> **What you will do**
Determine how many lines of the data below contain "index", then give only that number.

#### Provided data ####

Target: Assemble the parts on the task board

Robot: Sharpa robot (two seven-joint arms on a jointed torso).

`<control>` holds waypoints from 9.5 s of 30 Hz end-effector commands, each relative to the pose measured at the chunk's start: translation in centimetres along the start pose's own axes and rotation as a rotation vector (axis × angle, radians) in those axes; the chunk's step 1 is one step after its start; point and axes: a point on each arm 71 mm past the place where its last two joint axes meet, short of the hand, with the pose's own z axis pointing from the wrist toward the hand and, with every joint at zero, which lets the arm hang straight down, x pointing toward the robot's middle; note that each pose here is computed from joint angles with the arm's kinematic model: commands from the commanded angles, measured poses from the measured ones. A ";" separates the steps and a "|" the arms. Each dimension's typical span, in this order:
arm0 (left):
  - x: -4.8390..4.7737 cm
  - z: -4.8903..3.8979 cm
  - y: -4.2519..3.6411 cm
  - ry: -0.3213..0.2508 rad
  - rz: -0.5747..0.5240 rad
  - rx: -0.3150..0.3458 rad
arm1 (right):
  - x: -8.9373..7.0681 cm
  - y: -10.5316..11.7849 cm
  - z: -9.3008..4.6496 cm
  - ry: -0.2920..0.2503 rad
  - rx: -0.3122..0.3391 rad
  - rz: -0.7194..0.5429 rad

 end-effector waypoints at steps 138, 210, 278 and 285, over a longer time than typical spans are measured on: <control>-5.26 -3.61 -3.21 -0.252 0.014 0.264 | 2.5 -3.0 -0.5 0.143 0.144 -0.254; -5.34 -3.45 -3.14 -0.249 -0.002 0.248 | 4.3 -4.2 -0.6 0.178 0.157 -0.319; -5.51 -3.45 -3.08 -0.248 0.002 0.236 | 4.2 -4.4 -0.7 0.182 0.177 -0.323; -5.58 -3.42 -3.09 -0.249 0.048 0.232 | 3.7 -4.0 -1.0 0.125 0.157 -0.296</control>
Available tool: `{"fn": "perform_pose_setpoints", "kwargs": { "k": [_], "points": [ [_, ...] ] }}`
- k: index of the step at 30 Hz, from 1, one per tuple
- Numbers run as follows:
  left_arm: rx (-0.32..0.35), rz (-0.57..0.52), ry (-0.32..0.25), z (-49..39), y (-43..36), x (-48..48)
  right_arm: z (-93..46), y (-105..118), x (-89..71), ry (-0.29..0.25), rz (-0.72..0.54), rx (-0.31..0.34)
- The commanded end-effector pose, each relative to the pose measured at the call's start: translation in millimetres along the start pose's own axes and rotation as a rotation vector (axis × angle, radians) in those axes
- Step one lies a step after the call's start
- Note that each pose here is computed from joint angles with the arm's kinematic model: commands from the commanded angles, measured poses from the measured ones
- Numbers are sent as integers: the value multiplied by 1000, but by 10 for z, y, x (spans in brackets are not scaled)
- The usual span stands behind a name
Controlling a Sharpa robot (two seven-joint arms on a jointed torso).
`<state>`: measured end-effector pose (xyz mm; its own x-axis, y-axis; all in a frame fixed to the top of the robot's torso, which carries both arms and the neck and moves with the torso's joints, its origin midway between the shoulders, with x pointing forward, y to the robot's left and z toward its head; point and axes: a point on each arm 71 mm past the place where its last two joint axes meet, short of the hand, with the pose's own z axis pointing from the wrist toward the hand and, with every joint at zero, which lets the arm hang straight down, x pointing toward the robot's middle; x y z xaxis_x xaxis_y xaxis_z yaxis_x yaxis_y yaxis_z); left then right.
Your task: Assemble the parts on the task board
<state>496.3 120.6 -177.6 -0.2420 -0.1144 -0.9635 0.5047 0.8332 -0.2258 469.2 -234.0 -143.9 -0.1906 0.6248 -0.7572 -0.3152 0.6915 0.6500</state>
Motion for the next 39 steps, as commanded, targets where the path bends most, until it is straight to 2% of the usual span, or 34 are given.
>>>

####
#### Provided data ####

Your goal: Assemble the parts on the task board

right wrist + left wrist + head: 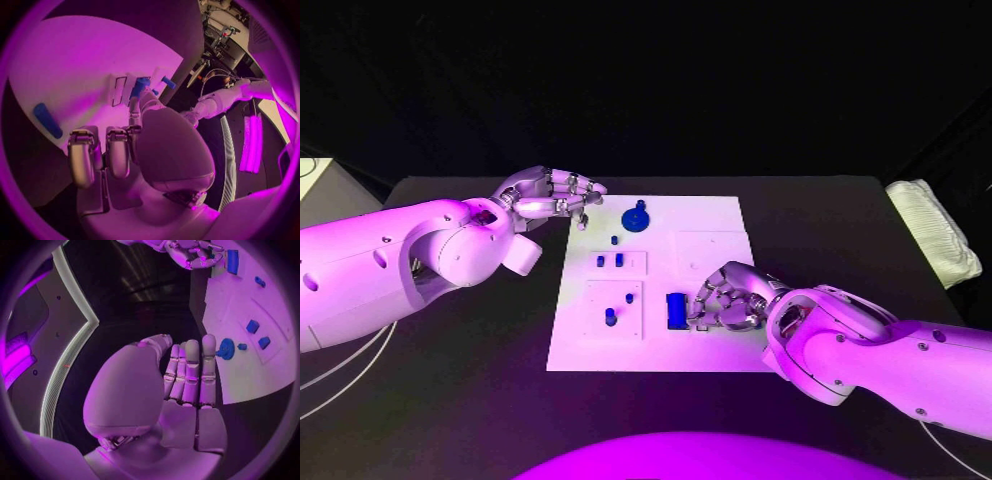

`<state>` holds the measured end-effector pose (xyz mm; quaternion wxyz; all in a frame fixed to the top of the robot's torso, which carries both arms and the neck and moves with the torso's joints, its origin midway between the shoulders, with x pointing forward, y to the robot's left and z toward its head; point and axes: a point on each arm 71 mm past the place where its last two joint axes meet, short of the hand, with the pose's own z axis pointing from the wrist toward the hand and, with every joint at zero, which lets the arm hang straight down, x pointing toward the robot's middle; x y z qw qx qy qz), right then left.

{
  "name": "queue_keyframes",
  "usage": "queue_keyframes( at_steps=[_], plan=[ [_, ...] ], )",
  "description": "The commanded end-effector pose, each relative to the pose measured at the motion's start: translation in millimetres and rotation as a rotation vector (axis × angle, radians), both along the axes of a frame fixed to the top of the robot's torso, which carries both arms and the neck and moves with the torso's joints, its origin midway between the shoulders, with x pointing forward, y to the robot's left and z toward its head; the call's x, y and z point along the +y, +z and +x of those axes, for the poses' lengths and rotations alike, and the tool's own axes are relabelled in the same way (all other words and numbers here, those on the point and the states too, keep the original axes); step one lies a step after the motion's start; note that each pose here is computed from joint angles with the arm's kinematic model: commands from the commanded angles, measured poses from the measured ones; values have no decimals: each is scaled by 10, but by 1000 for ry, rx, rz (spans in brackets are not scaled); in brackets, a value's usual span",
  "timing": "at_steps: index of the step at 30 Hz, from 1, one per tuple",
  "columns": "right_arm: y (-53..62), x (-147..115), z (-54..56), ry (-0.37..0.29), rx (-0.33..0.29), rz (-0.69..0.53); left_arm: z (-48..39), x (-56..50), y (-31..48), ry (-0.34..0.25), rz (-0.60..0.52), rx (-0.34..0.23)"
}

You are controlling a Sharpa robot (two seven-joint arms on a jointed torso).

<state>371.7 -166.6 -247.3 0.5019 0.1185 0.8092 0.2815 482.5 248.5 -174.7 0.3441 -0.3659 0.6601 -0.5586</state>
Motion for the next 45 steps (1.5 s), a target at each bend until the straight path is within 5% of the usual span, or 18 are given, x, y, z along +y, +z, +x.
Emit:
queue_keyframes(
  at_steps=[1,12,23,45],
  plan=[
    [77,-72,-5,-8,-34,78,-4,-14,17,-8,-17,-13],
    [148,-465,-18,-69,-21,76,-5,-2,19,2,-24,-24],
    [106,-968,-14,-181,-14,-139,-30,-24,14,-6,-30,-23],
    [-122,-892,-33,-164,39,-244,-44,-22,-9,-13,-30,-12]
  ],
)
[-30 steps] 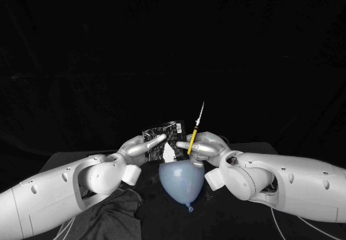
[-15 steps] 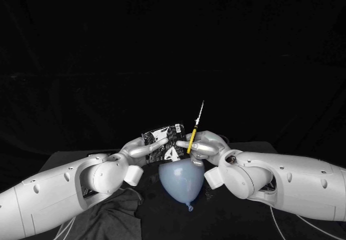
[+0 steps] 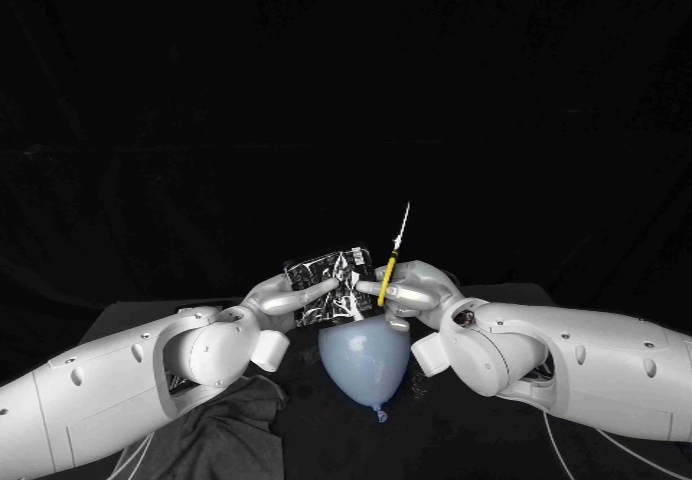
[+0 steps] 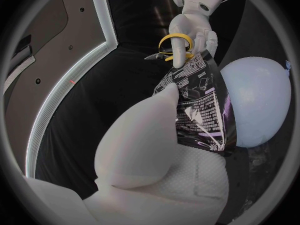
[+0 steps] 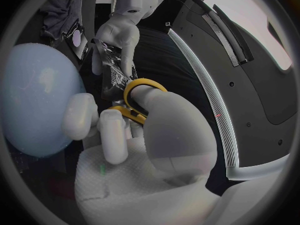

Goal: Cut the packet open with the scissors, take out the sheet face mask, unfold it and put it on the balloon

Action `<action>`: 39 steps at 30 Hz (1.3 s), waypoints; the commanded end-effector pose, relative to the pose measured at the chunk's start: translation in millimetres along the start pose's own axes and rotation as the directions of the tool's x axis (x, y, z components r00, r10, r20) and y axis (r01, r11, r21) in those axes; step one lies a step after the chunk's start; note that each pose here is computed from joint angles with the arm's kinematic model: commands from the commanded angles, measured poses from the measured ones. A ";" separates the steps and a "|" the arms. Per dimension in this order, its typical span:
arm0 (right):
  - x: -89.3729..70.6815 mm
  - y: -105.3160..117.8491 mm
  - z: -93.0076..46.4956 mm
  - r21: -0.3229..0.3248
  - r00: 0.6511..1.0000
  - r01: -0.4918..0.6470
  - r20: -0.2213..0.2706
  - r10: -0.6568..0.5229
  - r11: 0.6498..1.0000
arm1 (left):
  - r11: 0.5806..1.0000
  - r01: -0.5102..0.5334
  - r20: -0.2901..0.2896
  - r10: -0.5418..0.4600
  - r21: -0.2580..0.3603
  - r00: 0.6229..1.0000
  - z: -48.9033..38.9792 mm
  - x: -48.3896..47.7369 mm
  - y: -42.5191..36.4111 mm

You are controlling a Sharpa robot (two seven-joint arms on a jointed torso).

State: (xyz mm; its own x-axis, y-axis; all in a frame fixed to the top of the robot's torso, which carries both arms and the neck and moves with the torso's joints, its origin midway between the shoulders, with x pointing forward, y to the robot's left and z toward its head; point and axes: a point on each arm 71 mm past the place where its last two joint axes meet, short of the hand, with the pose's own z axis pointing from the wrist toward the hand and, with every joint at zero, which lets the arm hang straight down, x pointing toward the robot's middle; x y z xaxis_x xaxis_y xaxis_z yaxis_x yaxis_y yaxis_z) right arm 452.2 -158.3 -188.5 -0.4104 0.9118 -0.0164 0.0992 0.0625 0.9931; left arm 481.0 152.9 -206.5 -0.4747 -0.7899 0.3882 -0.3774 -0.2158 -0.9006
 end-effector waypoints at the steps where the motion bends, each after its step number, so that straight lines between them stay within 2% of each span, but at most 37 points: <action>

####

> **Answer section**
2